___ Material for this task

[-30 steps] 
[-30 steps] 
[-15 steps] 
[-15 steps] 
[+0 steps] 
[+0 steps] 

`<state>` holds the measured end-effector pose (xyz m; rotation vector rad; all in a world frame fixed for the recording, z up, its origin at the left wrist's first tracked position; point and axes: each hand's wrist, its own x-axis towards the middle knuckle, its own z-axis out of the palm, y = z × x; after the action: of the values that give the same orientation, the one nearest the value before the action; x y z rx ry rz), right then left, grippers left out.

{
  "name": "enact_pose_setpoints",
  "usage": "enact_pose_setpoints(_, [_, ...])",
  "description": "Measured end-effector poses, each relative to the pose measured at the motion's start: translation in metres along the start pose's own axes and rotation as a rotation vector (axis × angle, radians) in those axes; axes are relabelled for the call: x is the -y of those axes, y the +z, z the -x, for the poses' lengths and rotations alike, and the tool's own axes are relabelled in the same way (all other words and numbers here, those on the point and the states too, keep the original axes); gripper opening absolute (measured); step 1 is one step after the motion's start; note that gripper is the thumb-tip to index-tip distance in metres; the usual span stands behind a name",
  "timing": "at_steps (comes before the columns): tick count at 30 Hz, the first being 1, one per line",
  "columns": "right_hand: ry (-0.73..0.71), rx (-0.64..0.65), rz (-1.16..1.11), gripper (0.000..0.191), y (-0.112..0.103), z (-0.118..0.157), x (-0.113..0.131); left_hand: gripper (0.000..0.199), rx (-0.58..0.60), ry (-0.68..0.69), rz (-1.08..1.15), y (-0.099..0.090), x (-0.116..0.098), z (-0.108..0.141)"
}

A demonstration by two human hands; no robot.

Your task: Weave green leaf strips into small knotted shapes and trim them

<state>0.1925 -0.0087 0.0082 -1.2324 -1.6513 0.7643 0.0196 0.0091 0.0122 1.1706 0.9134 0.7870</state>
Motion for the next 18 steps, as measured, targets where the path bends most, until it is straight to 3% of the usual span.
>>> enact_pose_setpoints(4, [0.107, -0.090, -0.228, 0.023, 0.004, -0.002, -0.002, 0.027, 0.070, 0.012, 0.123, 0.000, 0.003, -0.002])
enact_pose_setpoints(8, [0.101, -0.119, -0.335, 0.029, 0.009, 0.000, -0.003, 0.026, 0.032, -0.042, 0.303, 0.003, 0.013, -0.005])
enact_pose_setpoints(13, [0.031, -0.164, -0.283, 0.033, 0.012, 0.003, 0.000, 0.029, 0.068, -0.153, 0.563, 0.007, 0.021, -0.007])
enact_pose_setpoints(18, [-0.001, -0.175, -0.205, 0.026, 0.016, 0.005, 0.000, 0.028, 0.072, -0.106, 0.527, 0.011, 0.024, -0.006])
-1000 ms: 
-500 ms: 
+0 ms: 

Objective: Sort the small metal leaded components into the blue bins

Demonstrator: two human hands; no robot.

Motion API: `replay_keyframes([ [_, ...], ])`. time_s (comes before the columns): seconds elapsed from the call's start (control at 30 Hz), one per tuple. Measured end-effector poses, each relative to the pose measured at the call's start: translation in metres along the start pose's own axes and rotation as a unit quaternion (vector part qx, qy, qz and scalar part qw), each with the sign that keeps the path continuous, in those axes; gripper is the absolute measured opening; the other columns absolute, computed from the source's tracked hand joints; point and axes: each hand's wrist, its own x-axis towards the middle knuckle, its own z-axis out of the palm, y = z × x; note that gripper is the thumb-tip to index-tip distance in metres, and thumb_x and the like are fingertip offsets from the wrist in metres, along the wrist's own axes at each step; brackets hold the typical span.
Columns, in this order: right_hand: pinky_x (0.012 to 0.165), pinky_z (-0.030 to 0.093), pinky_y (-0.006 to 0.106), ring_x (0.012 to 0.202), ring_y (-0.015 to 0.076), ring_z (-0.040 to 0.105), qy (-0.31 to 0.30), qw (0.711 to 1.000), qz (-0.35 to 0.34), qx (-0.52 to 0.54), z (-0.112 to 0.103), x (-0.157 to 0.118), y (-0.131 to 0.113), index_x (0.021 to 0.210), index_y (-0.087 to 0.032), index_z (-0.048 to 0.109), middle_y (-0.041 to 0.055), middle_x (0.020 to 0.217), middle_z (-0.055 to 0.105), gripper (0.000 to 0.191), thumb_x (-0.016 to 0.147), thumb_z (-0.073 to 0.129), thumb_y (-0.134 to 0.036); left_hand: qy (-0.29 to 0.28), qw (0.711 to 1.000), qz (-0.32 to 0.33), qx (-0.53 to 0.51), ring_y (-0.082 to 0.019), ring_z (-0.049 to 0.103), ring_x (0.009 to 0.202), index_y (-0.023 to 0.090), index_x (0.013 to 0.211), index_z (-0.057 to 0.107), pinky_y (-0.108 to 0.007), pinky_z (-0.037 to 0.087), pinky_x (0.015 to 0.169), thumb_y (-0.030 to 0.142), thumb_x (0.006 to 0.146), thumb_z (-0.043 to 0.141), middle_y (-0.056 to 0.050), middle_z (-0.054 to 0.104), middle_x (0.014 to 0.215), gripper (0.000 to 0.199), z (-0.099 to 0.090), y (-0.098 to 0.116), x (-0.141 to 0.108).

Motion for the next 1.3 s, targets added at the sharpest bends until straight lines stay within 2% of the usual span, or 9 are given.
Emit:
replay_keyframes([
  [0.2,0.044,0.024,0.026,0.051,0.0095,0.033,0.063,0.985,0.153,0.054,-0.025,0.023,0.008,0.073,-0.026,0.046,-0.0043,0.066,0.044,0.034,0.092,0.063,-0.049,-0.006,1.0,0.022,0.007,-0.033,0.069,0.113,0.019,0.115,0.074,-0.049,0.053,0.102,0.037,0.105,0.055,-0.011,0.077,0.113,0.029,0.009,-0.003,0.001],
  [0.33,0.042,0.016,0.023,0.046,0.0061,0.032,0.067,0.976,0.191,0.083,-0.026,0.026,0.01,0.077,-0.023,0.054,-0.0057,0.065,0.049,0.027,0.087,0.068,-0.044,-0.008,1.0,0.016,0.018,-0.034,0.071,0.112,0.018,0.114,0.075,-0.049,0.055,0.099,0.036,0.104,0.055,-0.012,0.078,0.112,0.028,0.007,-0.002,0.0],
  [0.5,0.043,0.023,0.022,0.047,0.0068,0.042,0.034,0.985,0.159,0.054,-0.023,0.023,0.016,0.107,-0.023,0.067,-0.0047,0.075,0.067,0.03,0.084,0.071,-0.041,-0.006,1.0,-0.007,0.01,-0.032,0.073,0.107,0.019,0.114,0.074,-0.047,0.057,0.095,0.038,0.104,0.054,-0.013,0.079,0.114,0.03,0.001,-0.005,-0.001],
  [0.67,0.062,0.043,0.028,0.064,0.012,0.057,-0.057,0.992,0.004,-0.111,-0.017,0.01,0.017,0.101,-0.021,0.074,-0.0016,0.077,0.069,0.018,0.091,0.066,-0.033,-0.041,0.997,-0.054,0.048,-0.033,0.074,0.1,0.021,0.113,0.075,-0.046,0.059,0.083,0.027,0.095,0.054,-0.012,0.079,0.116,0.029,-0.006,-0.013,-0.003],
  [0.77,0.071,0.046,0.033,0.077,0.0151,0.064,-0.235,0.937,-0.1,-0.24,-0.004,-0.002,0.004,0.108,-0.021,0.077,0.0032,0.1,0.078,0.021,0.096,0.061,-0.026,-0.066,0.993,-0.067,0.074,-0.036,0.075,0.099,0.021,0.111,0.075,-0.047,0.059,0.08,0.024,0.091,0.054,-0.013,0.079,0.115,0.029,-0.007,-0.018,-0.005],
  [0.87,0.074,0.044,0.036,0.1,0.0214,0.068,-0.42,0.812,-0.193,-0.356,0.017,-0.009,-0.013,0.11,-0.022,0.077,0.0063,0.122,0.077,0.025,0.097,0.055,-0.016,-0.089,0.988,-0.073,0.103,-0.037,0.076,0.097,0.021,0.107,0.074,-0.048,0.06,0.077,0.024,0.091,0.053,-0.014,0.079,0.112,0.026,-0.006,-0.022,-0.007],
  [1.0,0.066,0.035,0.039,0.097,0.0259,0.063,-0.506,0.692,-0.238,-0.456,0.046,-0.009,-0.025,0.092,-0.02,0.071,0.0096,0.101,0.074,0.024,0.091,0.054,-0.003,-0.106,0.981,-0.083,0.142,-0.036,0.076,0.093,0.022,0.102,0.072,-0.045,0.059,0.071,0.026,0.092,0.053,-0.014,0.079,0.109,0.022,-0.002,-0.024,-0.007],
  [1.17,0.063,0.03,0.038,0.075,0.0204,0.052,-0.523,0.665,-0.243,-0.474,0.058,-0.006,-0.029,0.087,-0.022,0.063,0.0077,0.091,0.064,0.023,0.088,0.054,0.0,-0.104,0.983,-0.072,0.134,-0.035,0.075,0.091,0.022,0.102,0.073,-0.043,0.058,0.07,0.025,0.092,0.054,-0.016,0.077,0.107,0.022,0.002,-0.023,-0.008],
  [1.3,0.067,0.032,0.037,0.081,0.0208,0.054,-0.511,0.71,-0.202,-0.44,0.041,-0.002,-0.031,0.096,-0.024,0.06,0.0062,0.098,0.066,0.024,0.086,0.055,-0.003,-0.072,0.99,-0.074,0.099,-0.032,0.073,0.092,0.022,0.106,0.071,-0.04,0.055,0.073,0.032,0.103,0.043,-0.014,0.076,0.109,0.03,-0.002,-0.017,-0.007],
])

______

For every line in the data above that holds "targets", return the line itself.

▸ Problem solution
Motion for the next 18 steps, as measured, targets where the path bends most, until it is straight to 3% of the usual span.
Motion for the next 1.3 s, targets added at the sharpest bends until straight lines stay within 2% of the usual span, or 9 are given.

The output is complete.